• _What to produce_:
Pull every "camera" line out of the data below.
══ Supplied information
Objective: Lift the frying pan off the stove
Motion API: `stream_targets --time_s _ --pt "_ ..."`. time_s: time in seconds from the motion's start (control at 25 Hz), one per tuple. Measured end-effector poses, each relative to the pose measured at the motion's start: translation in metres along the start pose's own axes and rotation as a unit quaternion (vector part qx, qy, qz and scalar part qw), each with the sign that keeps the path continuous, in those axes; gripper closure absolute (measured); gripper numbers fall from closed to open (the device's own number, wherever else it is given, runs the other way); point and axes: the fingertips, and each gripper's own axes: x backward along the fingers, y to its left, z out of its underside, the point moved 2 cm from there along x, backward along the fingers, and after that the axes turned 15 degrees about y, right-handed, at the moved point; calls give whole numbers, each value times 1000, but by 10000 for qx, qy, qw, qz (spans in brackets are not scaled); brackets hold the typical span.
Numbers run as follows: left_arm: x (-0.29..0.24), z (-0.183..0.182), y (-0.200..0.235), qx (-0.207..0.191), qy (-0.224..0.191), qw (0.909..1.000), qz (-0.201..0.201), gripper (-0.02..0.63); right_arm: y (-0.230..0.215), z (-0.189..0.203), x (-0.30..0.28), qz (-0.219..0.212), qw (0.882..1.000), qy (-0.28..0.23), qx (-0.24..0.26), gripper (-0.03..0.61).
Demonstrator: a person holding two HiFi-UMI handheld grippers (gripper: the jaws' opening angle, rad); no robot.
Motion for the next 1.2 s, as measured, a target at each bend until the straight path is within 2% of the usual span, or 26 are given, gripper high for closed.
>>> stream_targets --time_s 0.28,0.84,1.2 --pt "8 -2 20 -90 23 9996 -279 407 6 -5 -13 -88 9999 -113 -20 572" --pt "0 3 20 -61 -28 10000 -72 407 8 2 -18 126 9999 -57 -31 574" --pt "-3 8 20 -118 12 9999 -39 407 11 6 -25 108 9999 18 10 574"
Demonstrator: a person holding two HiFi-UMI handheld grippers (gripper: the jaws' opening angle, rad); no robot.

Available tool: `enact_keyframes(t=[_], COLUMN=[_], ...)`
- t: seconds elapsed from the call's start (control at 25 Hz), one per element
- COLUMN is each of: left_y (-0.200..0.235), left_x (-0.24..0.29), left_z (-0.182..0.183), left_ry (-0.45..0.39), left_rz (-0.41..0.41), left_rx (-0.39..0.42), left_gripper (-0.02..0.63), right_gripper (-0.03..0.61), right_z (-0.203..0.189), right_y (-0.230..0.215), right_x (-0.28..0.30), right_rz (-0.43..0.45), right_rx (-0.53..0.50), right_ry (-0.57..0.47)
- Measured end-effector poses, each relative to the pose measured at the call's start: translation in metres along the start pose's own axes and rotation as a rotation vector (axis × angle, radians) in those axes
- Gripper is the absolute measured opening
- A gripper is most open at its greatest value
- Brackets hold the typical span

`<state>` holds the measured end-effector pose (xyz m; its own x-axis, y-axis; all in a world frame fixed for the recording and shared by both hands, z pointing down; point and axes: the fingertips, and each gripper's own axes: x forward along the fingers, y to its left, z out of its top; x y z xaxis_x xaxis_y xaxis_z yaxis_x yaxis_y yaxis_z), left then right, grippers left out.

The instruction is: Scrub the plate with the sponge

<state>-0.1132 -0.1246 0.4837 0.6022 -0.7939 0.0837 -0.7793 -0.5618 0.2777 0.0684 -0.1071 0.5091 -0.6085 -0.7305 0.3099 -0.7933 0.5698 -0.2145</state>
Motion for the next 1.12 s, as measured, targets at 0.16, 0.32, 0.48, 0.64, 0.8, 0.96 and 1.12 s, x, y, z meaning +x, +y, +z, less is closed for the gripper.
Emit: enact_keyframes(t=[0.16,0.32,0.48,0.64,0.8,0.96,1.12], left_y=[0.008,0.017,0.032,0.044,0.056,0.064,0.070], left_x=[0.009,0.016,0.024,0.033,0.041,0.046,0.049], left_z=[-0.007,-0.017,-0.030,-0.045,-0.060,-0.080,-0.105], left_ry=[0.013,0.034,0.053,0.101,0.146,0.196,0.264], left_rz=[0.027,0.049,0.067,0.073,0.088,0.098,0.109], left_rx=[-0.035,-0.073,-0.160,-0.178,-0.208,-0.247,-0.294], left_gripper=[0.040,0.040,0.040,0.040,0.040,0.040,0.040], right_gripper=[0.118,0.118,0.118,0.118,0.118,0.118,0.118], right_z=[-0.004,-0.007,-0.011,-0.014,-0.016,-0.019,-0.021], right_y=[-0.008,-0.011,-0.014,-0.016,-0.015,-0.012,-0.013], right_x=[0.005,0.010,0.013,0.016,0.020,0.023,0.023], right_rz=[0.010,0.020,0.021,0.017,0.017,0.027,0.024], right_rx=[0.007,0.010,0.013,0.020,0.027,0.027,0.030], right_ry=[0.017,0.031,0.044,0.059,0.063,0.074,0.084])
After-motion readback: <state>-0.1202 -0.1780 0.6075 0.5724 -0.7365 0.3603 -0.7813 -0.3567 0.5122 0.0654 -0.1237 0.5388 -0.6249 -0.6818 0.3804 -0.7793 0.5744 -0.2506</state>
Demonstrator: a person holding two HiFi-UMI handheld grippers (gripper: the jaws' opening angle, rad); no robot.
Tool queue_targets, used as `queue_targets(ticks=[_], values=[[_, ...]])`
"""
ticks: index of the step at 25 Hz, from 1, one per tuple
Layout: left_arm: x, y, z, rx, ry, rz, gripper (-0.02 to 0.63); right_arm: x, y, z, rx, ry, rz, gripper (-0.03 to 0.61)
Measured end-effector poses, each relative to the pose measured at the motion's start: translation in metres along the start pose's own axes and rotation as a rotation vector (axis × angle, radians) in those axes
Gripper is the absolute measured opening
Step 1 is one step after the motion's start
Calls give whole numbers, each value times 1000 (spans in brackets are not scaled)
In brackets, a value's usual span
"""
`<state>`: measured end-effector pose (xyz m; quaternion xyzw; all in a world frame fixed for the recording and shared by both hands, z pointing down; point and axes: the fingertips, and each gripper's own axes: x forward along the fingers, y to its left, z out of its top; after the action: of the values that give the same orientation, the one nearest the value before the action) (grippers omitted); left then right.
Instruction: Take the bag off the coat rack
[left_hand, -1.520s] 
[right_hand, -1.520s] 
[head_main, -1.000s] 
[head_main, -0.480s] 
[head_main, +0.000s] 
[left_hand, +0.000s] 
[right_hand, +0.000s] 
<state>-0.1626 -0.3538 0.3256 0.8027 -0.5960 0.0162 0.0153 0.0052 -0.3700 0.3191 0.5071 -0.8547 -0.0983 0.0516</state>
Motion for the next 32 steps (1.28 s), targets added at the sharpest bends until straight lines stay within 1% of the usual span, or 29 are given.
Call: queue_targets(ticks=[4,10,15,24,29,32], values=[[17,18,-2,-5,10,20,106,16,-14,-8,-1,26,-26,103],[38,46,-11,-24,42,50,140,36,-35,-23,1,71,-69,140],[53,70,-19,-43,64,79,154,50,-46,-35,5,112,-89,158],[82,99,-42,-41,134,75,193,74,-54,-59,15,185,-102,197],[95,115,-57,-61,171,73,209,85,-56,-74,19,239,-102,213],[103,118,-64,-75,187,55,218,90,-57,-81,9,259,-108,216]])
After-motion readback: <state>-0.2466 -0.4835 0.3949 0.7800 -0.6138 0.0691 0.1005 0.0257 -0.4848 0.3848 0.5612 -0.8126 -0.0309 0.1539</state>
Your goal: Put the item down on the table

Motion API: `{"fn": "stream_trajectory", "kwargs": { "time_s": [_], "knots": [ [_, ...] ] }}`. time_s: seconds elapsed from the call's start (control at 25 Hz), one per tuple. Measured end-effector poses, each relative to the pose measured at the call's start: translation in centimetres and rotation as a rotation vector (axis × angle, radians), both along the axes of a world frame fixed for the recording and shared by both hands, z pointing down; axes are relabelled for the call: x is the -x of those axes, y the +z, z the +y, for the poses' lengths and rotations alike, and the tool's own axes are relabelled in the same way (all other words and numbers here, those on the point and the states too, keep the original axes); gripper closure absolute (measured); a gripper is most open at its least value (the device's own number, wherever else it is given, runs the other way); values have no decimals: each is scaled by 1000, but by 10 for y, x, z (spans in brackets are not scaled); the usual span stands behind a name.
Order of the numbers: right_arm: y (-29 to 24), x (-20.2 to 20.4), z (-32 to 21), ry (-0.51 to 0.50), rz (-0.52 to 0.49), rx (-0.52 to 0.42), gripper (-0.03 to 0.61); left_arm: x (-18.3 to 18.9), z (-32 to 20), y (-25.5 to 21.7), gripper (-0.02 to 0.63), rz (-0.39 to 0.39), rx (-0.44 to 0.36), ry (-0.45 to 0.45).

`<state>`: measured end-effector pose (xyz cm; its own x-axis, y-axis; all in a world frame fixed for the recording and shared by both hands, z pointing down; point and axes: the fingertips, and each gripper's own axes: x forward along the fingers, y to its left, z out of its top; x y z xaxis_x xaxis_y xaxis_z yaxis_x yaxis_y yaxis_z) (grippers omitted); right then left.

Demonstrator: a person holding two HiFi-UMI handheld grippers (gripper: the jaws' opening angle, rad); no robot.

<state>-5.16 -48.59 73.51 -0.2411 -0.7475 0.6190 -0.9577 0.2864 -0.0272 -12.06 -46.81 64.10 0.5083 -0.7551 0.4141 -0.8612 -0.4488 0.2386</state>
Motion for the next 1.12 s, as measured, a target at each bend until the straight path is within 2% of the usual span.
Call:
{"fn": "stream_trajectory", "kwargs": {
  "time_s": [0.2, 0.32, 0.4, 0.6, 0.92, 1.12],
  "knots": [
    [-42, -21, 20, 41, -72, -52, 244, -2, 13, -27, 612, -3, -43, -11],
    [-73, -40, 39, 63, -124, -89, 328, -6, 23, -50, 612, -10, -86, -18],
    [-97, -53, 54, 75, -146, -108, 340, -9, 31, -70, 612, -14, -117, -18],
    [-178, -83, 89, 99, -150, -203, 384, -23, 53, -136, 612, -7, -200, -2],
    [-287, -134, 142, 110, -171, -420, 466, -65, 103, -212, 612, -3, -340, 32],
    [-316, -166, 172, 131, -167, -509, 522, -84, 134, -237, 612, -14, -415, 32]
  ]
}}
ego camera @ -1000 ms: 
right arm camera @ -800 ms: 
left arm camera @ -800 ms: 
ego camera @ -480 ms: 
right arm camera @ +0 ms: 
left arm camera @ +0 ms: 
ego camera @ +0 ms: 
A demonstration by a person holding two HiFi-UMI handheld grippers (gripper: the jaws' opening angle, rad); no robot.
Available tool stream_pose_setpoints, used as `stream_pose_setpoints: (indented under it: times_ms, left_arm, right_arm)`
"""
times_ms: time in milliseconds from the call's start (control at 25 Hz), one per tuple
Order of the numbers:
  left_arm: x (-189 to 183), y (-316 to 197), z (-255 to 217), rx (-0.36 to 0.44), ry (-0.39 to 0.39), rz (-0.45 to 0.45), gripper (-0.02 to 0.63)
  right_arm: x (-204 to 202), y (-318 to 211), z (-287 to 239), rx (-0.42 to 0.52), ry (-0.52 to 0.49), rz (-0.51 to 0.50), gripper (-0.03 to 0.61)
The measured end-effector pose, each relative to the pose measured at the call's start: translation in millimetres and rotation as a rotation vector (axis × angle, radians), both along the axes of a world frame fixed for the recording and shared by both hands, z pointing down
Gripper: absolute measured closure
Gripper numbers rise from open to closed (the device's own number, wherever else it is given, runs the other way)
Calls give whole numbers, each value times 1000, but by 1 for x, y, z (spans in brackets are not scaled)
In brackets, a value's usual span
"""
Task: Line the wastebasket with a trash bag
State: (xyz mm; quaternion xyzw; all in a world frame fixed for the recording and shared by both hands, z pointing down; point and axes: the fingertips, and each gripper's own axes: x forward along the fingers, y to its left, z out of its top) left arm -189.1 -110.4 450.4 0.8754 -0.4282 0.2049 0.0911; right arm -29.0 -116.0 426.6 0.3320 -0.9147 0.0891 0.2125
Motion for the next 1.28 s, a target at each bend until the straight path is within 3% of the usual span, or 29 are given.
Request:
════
• _Output_:
ego camera @ -1000 ms: 
right arm camera @ -800 ms: 
left arm camera @ -800 ms: 
ego camera @ -480 ms: 
right arm camera @ +0 ms: 
left arm camera @ +0 ms: 
ego camera @ +0 ms: 

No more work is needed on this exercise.